PROBLEM -
Scan the entries below for "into" and copy each line that holds it.

__________

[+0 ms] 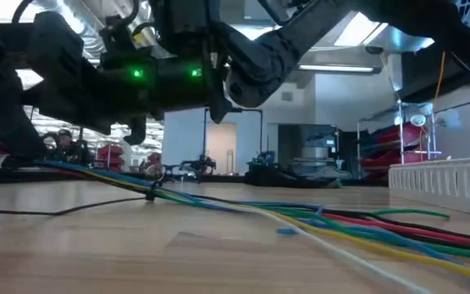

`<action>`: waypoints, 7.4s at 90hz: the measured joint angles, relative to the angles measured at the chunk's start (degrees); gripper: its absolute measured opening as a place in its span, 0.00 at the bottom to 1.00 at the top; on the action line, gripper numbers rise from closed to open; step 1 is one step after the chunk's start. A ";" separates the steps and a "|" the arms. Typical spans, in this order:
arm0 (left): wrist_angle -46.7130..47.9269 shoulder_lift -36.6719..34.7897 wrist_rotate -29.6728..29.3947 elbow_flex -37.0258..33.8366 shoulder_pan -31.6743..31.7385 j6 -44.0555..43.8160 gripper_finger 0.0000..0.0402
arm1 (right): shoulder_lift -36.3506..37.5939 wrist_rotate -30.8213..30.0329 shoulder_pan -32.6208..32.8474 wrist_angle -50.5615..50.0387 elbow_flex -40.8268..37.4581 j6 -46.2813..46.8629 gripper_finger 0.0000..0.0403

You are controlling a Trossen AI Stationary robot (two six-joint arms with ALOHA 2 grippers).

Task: Ziptie cables
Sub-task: Wrap the zip tie on the cables

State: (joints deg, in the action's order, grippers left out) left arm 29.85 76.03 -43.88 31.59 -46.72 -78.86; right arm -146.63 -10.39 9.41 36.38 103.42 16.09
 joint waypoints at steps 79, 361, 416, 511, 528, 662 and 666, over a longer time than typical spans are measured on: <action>-12.18 16.32 -2.65 -0.13 -6.63 -8.20 0.01 | 5.41 -13.77 -4.59 -9.46 -0.02 -14.16 0.00; -19.58 14.61 -3.46 -0.17 -4.15 2.90 0.32 | 21.72 -8.99 3.95 -40.97 -14.61 -0.02 0.35; -21.00 3.96 6.01 -0.09 -2.55 28.83 0.34 | 10.75 -2.48 5.99 -5.78 -20.95 -7.77 0.36; -27.98 9.68 12.19 -0.02 5.79 55.68 0.32 | 11.80 -0.16 5.99 -7.96 -21.18 -5.65 0.35; -30.27 9.63 12.21 0.00 5.97 65.51 0.32 | 20.21 -0.34 5.95 -18.48 -21.00 -9.13 0.35; -31.70 -3.45 9.11 1.70 16.78 64.75 0.00 | 20.81 -7.82 8.45 12.19 -41.92 -4.32 0.35; -31.71 -3.45 9.09 1.70 16.93 64.70 0.00 | 18.66 -8.18 8.30 11.74 -38.74 -4.48 0.35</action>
State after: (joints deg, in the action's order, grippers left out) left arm -1.85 72.58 -34.79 33.30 -29.79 -14.16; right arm -127.97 -18.57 17.71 48.12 64.67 11.62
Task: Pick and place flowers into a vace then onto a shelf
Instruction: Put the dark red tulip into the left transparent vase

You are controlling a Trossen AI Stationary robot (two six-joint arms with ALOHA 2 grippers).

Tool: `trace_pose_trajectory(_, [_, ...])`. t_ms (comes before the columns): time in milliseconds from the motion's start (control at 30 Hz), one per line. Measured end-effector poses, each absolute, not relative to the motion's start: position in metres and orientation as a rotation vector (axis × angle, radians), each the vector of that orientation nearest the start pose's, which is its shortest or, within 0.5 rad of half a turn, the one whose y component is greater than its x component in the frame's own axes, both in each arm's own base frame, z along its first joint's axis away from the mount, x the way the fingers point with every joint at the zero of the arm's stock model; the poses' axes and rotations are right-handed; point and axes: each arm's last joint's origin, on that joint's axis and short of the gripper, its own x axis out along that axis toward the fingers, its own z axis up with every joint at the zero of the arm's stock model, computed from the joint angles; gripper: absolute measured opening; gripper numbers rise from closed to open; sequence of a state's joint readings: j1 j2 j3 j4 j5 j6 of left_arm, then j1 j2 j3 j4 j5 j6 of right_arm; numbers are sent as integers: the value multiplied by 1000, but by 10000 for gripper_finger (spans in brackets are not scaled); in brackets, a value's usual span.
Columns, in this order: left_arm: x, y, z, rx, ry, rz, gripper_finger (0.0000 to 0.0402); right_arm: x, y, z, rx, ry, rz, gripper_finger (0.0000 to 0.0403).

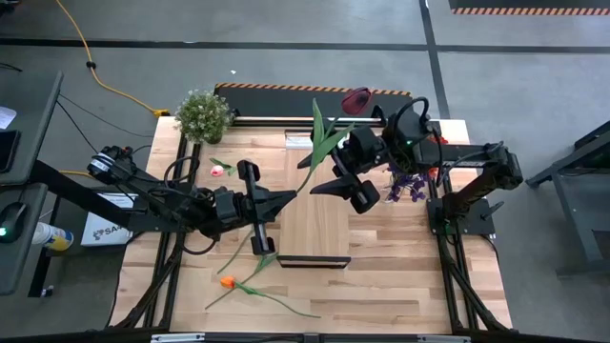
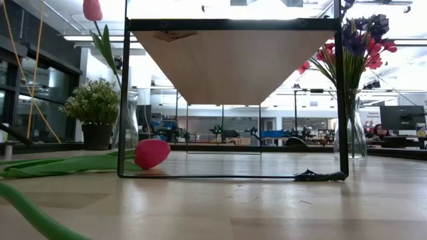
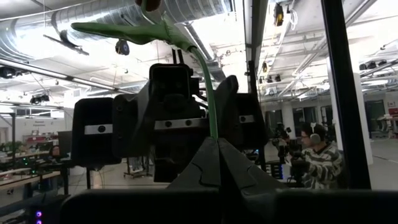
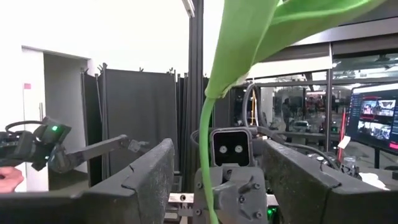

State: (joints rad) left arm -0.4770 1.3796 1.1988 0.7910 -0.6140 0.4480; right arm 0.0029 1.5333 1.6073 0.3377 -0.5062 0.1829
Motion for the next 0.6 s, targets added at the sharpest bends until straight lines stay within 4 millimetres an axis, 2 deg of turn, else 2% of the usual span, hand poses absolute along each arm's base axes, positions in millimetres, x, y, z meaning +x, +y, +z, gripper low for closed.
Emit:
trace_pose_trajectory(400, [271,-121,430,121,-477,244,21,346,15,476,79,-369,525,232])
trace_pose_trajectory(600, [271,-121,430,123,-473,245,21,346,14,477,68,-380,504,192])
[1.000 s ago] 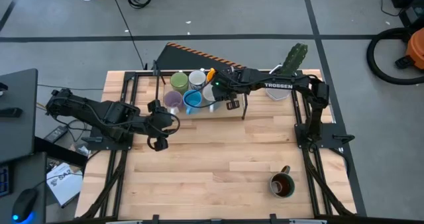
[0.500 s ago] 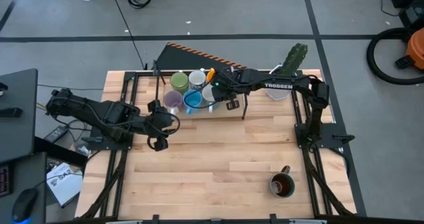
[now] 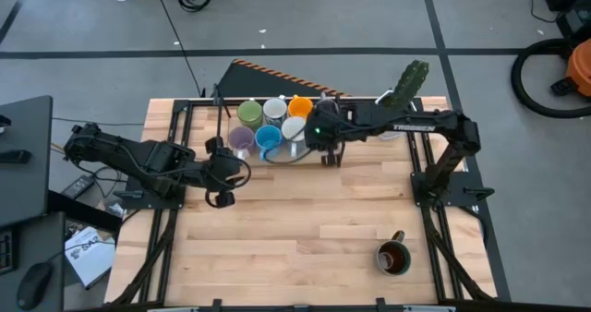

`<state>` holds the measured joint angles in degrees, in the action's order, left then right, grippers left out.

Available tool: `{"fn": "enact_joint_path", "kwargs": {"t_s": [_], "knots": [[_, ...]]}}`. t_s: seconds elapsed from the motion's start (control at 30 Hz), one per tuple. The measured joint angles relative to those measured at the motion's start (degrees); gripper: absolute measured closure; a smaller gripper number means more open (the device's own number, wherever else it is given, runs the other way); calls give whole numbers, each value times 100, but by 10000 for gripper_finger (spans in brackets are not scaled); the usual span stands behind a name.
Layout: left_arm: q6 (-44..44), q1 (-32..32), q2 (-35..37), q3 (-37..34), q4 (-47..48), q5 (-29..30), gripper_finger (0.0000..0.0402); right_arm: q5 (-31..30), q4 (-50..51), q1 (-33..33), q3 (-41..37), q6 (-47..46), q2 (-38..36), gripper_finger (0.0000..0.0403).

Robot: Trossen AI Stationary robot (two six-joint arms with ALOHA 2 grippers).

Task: Place coffee mugs
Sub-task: Put the dark blue mug on the shelf aligned with the purple mug

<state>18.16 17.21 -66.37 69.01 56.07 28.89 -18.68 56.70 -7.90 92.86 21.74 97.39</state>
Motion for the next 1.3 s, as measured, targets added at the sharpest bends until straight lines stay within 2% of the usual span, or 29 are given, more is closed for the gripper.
{"fn": "enact_joint_path", "kwargs": {"t_s": [0.17,0.33,0.43,0.53,0.8,1.0,1.3], "knots": [[-302,-11,0,0,-17,336,230,775,439,577,0,-1795,-102,257],[-500,-11,0,0,-125,351,230,1607,1205,1134,0,-3944,-108,257],[-536,-11,0,2,-144,349,230,1695,1623,1608,0,-4769,-106,257],[-536,-11,0,4,-144,349,230,1505,1675,2145,0,-5311,-106,257],[-675,-11,-2,4,-347,349,230,1379,1672,3454,-24,-5417,-106,257],[-766,-11,-2,4,-470,347,230,1416,1644,4241,-657,-5244,-101,253],[-984,-11,-4,4,-579,345,230,2123,1662,4729,-1039,-5055,-97,251]]}}
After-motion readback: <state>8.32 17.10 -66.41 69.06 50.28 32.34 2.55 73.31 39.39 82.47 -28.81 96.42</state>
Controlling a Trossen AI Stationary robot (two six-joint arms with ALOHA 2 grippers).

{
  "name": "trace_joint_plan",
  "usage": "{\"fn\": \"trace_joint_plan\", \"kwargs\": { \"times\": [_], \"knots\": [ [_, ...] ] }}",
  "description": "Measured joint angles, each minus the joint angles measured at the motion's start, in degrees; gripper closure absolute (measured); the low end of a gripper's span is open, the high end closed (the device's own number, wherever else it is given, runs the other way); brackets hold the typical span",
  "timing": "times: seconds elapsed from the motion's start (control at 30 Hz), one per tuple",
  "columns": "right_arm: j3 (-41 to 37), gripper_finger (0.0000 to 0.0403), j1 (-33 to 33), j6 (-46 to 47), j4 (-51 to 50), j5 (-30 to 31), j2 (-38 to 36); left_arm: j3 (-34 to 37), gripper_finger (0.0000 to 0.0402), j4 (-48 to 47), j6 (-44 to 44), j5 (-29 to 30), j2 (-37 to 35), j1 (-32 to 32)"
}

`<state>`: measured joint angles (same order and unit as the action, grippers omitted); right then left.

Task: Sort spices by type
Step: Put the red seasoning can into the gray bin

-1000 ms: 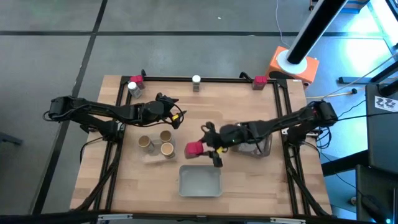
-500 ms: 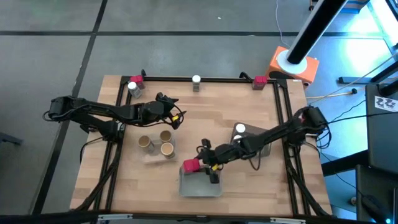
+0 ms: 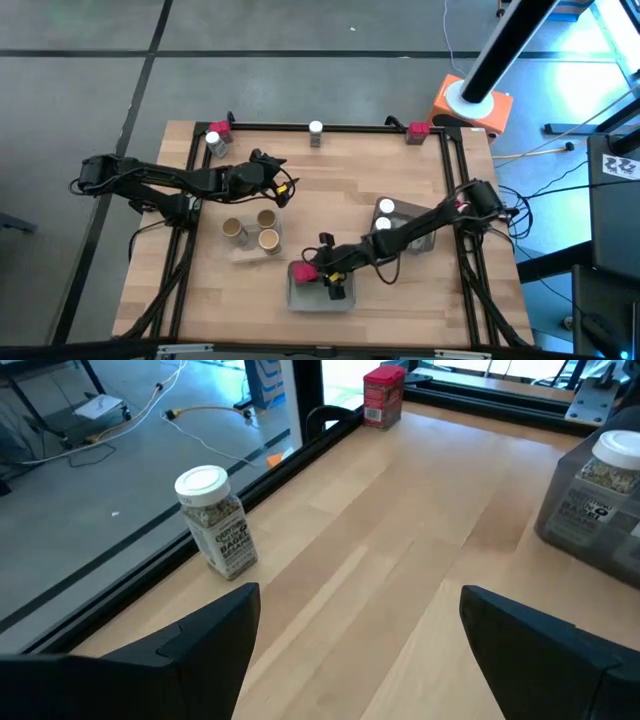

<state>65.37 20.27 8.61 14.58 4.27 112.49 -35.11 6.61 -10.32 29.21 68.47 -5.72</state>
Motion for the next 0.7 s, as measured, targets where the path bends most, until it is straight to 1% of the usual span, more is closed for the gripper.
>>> {"fn": "trace_joint_plan", "kwargs": {
  "times": [0.33, 0.53, 0.7],
  "knots": [
    [-0.18, 0.0213, -0.02, 0.02, -1.24, 0.71, 0.69, 0.0, 0.0075, -0.02, 0.22, 0.0, 0.0, 0.0],
    [-0.18, 0.0199, -0.02, -0.65, -1.28, 0.73, 0.69, 0.0, 0.0075, 0.02, 0.26, 0.0, 0.0, 0.0],
    [-0.18, 0.0195, -0.02, -1.58, -0.92, 1.33, 0.96, 0.0, 0.0075, 0.0, 0.24, 0.0, 0.0, 0.0]
  ]
}}
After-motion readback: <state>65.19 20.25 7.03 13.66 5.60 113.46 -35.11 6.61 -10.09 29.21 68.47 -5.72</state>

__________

RESPONSE BELOW -
Task: Pick and place flowers into a vace then onto a shelf
Instruction: Put the dark red tulip into the left transparent vase
Step: Put the red seasoning can into the gray bin

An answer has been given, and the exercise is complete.